Anti-abortion groups in Britain remain attached to their main issue, but they are quite keen on the idea that the foetus has the right to be called a baby. "Do not call it a foetus! It is a child," said Jack Scarisbrick of Life. Other terms in use are "pre-born child" and "foetal personhood". So what would a world of "foetal personhood" be like? What if James Kelly had won and the foetus had been declared to have rights? Catherine Francoise of the Society for the Protection of Unborn Children, is careful to note that she could not support paternal rights any more than maternal ones. But she liked the idea of foetal rights. Her picture is one of a society transformed by having children at its centre. There would be less violence, more breastfeeding, more childcare, more adoption, less selfishness and more compassion.
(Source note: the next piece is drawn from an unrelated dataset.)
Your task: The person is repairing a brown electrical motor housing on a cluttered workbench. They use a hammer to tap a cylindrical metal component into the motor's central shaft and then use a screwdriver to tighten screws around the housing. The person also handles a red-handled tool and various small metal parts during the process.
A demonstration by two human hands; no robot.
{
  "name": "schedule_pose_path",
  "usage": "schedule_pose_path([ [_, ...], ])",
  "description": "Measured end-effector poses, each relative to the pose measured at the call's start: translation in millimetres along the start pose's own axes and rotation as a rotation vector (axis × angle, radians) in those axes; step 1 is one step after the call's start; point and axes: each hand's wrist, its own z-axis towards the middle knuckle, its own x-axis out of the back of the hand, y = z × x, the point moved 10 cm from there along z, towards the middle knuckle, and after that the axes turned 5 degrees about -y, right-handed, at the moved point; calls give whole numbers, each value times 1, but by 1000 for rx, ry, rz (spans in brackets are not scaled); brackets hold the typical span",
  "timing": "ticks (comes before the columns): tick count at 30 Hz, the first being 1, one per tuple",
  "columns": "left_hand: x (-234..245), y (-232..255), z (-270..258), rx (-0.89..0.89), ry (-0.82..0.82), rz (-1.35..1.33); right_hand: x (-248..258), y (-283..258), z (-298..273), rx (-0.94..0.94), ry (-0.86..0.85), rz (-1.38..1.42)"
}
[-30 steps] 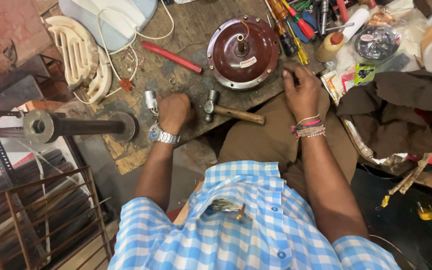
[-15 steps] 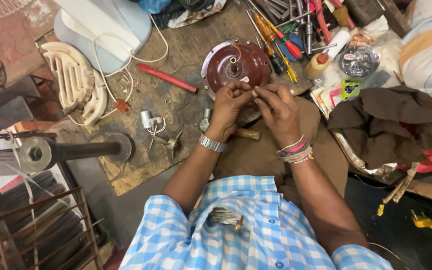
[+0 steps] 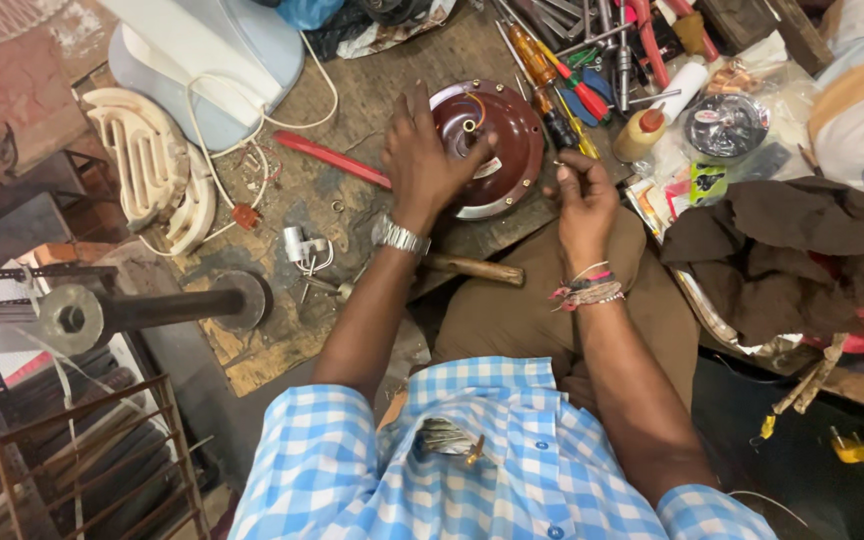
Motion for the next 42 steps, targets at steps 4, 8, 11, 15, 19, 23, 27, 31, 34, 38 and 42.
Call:
schedule_pose_path([
  [4, -32, -8, 13, 160, -214, -26, -8, 12, 6, -67, -72, 16],
  [8, -27, -2, 9, 106, -125, -14, -17, 15, 4, -107, -106, 6],
  [11, -18, 5, 3, -6, -21, -16, -15, 16, 3, -111, -112, 25],
  [15, -13, 9, -7, -95, 73, -41, -14, 14, 1, -65, -128, 24],
  [19, -12, 11, -9, -126, 111, -59, -13, 18, 1, -90, -124, 51],
  [23, -15, 6, -5, -69, 81, -45, -16, 16, 3, -61, -141, 41],
  [27, -18, 3, -3, -31, 37, -63, -18, 16, 3, -41, -159, 27],
  [31, -21, 0, -1, -1, 30, -37, -15, 18, 3, -72, -130, 0],
  [34, -20, 3, -1, -35, 86, -15, -15, 17, 1, -62, -140, 4],
  [38, -25, 0, 3, 41, 20, -24, -14, 9, 3, -70, -126, -5],
  [42, -28, -2, 5, 45, -5, 12, -12, 2, 11, -48, -69, -69],
])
If you ask the same question in America, you would get another answer. There, the US anti-abortion movement is avidly following many cases that have nothing to do with abortion but everything to do with the rights of a foetus. These involve scores of women imprisoned on charges such as trafficking drugs to a minor (through the umbilical cord) or under the child endangerment laws. "The pro-choice groups that are more legally minded do understand the connection," says Andrea Miller of the New York Centre for Reproductive Law and Policy. "They know that if they develop laws that grant increased rights to the foetus then you can undermine the laws that enable pregnant women to make choices about their medical care during pregnancy. It is not just about abortion but things like women being forced to have Caesareans."
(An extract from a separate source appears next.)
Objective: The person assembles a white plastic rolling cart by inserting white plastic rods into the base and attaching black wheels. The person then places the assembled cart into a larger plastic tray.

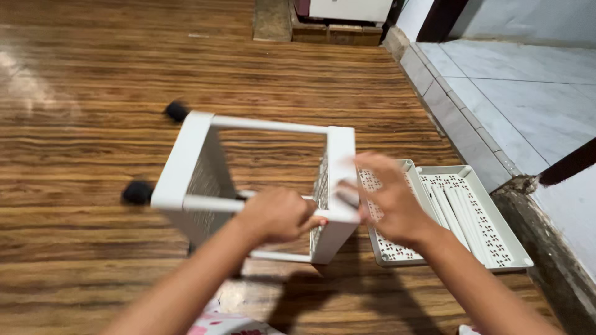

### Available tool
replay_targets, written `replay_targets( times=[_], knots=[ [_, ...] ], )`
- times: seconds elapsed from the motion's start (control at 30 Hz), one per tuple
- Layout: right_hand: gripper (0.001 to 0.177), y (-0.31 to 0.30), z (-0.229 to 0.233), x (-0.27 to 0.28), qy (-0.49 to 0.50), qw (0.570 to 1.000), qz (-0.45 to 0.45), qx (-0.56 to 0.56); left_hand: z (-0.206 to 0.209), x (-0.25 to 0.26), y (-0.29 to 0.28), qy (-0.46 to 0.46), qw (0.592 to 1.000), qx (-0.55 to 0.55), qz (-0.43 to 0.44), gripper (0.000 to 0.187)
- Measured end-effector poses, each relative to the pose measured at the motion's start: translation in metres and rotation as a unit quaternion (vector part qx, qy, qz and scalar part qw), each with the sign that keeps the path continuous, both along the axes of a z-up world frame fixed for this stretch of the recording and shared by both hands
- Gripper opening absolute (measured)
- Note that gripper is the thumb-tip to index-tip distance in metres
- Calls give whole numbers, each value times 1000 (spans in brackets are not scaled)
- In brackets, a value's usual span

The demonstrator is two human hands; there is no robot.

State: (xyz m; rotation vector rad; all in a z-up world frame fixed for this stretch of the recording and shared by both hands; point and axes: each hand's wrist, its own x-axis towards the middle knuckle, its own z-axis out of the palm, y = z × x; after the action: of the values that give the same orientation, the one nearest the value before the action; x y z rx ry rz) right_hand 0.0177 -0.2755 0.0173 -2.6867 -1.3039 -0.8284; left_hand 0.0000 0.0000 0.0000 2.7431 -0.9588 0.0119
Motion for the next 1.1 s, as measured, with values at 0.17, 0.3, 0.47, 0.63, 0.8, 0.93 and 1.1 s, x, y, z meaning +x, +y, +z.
replay_targets(
  times=[0.17,0.3,0.47,0.63,0.8,0.93,1.1],
  knots=[
    [73,71,43,-20,156,972,164,-60,16,10,32,-107,989,44,-88,62],
    [63,96,41,-16,201,972,104,-59,6,24,49,-196,974,44,-105,61],
    [50,116,22,-23,171,981,83,24,-9,55,74,-209,970,23,-119,41],
    [42,129,12,-38,146,982,40,114,-35,77,76,-244,967,37,-71,14],
    [32,103,2,-89,150,977,24,151,-34,108,125,-242,970,5,-28,19],
    [31,92,-2,-90,139,976,46,162,-41,97,133,-251,963,91,-34,10],
    [29,100,7,-79,148,976,41,154,-36,78,135,-228,971,50,-46,11]
  ],
)
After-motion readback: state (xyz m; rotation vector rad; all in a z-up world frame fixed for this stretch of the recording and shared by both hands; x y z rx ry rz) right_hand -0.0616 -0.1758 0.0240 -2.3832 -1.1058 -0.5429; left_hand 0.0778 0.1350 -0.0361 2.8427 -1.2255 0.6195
It is not for the want of trying that foetal rights have yet to be officially recognised in law and one case in South Carolina remains particularly worrying. It involves a woman named Cornelia Whitner who gave birth in 1992 to a healthy baby who tested positive for cocaine. She was convicted of criminal child neglect and served 19 months in jail but her case continues on appeal. Her lawyer, Lynn Paltrow, is scathing of the most recent move to uphold the conviction: "There are not enough cells in South Carolina to hold the pregnant women who have drug problems, smoke cigarettes, fail to take prenatal vitamins, or decide to go to work despite their doctor's advice to stay in bed - who could be guilty of the crime of child neglect as a result of this ruling."
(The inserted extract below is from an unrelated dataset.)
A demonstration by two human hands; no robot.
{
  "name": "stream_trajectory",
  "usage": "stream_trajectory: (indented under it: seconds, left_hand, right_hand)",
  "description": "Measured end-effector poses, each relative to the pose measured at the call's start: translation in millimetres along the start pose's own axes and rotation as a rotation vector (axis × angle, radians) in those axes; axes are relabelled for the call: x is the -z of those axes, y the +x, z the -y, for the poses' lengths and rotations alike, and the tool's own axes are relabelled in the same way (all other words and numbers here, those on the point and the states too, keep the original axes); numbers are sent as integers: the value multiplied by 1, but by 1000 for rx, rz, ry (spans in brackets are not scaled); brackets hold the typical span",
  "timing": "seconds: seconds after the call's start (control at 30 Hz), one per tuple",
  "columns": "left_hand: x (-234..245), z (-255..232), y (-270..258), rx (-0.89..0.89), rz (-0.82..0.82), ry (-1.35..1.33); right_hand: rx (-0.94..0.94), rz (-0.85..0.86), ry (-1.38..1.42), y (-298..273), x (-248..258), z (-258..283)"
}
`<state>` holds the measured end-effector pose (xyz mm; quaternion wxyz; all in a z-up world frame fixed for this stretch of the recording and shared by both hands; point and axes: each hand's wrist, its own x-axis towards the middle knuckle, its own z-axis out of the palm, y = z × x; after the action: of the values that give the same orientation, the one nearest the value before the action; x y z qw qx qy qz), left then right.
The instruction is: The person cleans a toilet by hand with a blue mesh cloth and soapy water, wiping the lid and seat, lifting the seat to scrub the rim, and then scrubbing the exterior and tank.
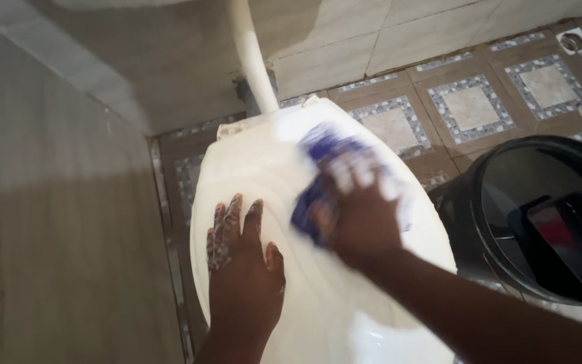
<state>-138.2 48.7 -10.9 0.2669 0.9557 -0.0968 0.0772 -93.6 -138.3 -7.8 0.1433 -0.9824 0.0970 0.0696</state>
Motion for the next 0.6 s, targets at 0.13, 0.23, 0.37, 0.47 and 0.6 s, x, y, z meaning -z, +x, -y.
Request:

Ann Furedi at the Birth Control Trust in London thinks it is inevitable that, because of medical advances, we are thinking of foetuses in a different way. "You can see it now, and it looks like a baby," she says. "You may feel compassion towards it. But you can feel compassion without giving it rights." When I ask Furedi about the James Kelly case, she refers me to a similar case from Quebec in 1989. Jean-Guy Tremblay did not want his estranged girlfriend Chantal Daigle to have an abortion and the highest court in Quebec agreed with him. "The rule of nature is that pregnancy must lead to birth," the judges said. Jean-Guy was overjoyed and spoke of starting a new life with his girlfriend and their baby. Chantal had other ideas and took matters into her own hands. "Even when the right has been granted in law - as in the Quebec case - it is impossible to exercise it in practice. In this case, the woman just crossed into another state and had the abortion anyway," she said. "At the end of the day it is women who are pregnant and they will go to great lengths to carry out their decision." Of course, the decision to buy a drink in a public place could be another matter entirely.